◆ **Task requirements**
Return precisely the opening lines of the listing below, ending with the line that contains "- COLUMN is".

------------------------------

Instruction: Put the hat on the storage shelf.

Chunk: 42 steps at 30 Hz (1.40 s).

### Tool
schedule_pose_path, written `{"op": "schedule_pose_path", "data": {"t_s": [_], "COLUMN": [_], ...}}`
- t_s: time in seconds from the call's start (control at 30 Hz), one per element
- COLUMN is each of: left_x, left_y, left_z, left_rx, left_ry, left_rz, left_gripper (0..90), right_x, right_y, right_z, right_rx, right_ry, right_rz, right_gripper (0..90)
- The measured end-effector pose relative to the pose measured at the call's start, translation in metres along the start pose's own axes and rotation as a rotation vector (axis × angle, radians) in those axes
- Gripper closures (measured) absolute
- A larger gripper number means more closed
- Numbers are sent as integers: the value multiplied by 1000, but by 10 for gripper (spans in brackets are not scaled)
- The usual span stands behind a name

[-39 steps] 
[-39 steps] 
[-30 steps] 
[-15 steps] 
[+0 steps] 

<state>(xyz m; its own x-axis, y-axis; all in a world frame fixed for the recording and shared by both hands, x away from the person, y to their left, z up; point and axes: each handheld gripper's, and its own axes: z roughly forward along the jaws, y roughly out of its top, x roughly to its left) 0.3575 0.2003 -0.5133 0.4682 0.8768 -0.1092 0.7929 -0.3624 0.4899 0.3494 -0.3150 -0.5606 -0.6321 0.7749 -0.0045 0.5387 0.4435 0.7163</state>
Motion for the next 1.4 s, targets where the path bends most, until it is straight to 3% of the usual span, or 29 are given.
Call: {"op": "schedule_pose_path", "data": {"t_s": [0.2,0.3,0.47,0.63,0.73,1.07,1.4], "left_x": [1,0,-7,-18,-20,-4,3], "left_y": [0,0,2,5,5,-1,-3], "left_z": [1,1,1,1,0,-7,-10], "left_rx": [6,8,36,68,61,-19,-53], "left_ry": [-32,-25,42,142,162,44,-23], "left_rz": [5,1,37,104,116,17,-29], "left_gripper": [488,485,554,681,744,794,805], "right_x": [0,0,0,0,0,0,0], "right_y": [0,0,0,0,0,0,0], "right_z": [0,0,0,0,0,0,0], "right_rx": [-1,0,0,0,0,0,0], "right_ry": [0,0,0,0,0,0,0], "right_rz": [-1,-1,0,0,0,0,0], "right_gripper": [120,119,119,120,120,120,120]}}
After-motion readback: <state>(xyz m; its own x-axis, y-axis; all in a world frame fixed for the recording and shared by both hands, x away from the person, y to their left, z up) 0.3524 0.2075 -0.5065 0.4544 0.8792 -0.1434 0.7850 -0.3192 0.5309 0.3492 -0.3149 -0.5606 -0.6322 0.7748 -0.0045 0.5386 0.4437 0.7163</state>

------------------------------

◆ **Answer to the problem**
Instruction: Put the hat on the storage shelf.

Chunk: 42 steps at 30 Hz (1.40 s).

### Tool
schedule_pose_path, written `{"op": "schedule_pose_path", "data": {"t_s": [_], "COLUMN": [_], ...}}`
- t_s: time in seconds from the call's start (control at 30 Hz), one per element
- COLUMN is each of: left_x, left_y, left_z, left_rx, left_ry, left_rz, left_gripper (0..90), right_x, right_y, right_z, right_rx, right_ry, right_rz, right_gripper (0..90)

The required output has been given in full.